Scroll the left pane so that the target folder or desired location appears. In other words, you are able to see the folder in which you wish to move the file. Click and hold down the left mouse button on the file you wish to move. With the mouse button still held down, move the mouse cursor to the target folder. While you are doing so, a faint image of the icon should now appear with the mouse cursor. When the target folder is highlighted, release the mouse button. This will move the file from its current location to the new desired location. Holding down the mouse button while moving the cursor is called 'dragging the mouse'.

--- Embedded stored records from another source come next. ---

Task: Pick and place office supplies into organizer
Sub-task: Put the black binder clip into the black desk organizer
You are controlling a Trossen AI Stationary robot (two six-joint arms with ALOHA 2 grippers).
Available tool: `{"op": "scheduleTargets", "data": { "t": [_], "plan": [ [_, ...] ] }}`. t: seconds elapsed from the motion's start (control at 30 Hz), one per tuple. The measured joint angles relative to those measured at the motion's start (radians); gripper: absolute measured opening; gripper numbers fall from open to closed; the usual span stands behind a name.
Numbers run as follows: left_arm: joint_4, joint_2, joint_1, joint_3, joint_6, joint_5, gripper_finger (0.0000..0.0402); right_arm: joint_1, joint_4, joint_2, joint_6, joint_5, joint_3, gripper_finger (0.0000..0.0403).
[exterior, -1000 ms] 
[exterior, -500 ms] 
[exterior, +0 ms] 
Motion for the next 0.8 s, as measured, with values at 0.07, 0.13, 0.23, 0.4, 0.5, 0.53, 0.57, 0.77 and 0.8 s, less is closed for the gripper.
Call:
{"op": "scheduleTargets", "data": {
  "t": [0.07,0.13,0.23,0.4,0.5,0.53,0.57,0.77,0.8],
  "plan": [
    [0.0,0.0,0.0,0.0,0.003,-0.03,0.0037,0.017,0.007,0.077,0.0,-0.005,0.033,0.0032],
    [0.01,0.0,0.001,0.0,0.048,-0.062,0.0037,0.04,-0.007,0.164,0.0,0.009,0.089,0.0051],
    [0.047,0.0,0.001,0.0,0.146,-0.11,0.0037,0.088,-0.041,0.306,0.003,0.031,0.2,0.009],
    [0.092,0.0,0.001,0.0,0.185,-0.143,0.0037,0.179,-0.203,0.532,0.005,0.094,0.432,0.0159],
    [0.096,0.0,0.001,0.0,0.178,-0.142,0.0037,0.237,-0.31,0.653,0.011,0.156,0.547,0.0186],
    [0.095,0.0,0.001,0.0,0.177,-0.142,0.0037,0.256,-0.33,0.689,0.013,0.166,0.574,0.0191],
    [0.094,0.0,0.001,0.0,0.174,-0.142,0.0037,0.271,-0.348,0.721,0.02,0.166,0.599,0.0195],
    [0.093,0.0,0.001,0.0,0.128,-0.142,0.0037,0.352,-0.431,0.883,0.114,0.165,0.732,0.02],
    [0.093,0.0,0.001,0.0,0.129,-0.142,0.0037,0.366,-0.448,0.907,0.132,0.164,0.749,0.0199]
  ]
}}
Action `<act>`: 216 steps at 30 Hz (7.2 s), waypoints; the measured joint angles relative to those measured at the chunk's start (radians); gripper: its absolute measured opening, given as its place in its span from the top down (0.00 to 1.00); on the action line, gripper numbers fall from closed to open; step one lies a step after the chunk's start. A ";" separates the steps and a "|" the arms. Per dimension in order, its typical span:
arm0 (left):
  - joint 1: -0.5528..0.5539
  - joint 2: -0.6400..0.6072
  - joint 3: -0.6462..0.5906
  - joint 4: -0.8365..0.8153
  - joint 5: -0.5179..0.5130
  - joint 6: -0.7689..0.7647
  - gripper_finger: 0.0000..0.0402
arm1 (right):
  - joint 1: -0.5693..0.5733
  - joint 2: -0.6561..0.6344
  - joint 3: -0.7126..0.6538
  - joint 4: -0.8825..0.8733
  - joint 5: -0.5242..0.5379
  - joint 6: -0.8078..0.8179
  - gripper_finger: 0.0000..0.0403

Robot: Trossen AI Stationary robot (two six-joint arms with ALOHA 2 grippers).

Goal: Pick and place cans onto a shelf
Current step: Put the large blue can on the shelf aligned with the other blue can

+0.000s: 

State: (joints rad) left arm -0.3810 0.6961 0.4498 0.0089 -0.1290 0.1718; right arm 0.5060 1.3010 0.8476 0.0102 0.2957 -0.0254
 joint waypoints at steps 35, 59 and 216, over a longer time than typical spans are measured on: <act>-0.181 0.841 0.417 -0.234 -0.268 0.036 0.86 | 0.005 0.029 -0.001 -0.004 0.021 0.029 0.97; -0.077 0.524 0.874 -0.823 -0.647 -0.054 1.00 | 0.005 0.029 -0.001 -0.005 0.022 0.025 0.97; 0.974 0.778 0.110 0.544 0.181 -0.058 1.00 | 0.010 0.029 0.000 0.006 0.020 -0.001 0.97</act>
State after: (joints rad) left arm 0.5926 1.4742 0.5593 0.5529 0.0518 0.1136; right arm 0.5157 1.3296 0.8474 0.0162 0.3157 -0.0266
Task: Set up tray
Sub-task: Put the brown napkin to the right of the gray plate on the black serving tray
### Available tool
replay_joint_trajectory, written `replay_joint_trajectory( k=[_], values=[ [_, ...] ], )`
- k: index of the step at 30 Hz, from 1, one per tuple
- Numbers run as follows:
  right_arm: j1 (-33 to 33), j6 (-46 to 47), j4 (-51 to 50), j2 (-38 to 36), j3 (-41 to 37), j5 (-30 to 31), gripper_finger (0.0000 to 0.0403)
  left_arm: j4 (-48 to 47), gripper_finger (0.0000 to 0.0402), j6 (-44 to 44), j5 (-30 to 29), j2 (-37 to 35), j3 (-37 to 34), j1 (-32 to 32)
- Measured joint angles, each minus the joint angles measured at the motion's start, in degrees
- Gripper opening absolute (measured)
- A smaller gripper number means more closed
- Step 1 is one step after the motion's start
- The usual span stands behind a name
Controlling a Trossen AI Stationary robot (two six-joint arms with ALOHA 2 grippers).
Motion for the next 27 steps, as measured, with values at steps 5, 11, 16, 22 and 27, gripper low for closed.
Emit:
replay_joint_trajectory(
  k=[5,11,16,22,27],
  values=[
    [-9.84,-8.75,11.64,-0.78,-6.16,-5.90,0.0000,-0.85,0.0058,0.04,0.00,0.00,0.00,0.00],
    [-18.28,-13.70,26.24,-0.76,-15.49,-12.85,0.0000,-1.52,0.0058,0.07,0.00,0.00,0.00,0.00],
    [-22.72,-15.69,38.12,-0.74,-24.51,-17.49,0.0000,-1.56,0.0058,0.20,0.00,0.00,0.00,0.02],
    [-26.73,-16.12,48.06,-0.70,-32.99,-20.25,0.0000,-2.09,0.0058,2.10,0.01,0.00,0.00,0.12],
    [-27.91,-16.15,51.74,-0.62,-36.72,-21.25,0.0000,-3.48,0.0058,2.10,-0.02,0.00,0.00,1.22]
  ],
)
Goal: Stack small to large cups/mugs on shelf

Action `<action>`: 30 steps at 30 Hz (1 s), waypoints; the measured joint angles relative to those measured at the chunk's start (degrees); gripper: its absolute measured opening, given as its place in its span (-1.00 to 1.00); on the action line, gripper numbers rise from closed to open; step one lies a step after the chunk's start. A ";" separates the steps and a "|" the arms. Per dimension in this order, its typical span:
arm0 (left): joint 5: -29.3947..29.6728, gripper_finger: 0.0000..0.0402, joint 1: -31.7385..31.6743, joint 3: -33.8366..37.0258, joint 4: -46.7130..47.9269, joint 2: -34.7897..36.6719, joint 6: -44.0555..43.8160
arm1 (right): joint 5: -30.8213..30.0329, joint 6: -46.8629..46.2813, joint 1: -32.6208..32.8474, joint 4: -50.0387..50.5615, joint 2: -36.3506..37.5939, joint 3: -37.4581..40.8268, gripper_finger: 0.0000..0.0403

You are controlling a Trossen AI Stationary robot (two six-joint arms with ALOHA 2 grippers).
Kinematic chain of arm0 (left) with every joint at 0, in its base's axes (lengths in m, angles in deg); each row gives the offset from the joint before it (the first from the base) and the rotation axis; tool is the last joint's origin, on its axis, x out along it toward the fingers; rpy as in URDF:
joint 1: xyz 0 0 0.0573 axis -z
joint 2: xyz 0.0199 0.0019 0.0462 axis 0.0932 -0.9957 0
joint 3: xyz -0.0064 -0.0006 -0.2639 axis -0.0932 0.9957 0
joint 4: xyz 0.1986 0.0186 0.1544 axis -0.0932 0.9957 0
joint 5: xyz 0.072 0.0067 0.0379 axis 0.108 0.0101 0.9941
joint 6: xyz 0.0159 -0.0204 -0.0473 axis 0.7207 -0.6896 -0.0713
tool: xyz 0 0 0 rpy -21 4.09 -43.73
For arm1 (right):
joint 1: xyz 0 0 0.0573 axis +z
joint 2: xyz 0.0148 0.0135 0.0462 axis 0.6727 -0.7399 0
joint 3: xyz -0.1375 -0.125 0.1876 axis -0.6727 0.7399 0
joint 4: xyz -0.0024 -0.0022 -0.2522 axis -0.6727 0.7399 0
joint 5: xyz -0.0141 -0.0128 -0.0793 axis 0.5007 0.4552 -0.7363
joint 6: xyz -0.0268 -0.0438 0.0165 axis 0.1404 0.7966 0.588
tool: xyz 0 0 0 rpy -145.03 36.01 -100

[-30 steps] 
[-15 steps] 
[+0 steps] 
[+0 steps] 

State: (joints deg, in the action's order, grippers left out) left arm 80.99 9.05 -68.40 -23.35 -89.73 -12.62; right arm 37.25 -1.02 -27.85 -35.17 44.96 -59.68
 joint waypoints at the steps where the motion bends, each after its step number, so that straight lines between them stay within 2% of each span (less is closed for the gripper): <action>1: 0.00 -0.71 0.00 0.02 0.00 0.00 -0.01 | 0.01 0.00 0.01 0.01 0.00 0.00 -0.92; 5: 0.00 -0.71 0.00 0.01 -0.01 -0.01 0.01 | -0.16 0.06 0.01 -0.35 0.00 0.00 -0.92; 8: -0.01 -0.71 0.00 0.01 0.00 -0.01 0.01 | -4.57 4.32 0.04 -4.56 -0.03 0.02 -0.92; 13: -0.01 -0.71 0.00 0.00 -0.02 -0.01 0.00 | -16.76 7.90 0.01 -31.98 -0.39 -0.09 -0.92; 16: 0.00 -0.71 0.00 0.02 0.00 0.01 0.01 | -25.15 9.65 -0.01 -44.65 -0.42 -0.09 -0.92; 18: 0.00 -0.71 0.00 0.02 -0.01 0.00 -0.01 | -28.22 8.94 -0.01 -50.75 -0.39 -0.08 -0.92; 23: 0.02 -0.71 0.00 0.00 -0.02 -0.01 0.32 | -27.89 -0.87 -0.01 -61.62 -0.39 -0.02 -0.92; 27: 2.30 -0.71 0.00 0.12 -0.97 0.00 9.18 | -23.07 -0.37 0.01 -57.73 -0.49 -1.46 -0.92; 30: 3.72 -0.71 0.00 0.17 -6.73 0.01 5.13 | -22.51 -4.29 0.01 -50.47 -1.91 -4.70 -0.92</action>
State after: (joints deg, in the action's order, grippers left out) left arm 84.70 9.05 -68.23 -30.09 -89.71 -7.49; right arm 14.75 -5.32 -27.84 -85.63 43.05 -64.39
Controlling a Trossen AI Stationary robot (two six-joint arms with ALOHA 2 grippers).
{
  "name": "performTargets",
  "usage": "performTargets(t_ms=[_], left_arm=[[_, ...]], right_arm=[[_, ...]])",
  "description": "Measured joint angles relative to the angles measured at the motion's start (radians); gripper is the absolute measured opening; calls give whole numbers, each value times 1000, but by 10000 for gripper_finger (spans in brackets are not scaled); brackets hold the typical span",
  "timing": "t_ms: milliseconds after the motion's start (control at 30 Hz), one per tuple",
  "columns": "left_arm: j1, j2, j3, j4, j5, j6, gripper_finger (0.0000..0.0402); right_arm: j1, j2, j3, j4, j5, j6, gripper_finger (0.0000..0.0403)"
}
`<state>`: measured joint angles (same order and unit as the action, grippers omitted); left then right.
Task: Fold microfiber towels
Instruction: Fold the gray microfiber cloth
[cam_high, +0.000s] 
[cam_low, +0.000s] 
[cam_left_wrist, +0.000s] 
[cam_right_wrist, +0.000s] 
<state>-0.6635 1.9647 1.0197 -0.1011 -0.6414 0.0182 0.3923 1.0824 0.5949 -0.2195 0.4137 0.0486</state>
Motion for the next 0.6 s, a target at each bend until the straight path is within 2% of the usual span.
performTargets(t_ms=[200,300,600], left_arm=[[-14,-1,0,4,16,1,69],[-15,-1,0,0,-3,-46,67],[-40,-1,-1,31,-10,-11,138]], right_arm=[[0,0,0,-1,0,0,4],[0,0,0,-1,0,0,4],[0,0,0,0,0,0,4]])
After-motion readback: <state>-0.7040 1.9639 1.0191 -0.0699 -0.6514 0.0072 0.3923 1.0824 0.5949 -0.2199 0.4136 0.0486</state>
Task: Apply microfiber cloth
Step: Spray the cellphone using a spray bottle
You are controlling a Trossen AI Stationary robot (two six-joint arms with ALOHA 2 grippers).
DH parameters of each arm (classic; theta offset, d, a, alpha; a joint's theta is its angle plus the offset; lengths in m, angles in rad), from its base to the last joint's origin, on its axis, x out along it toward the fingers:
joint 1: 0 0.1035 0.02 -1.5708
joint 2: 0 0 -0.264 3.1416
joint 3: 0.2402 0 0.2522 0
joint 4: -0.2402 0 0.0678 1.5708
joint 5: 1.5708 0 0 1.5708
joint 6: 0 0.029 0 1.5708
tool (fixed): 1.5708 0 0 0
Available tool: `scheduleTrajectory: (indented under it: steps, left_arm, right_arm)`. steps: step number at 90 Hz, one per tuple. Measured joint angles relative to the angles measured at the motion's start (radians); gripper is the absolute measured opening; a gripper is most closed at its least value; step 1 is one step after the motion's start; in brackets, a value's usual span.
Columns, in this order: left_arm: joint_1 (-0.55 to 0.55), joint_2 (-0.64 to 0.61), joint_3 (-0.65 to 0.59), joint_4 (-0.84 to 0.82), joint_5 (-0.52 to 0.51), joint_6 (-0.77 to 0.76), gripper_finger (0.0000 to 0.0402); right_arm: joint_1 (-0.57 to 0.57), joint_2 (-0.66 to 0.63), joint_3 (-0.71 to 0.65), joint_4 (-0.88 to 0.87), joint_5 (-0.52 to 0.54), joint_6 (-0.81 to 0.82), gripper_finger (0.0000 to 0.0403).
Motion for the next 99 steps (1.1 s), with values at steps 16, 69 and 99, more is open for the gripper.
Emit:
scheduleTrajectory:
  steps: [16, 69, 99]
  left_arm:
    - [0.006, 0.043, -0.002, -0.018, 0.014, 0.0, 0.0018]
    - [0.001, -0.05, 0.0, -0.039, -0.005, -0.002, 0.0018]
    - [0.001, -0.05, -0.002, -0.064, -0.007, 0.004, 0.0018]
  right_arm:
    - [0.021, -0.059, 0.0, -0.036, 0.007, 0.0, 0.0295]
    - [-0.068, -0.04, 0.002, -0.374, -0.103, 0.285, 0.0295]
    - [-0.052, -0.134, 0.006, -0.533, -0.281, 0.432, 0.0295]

The file you moved should now appear in the new folder.
To copy a file, follow the same steps as above for moving a file, but this time, hold down the Ctrl key on the keyboard while you are dragging the file.
The same steps can also be used for copying and moving folders themselves. When you copy or move a folder, everything in the folder, including files and sub-folders, are also transferred as well.
This article only briefly discusses what you can do with Windows Explorer. There are many, many additional features and functions offered by this application. If you are new to computers, or to Windows, or if you would simply like to investigate the functionality of this program, it is highly recommend you check out your local bookstore for more reference.
Creating a new Folder
On the Menu bar, click File, then select New and finally click Folder and the folder will be created in the right hand pane. At this point, the new folder will be created and the name will be highlighted. Type in the name you wish to call the new folder. Make sure that prior to making the new folder that you are located at the proper place in the hierarchical view in the left pane. The new folder will always be created as a subfolder of whatever location you have selected.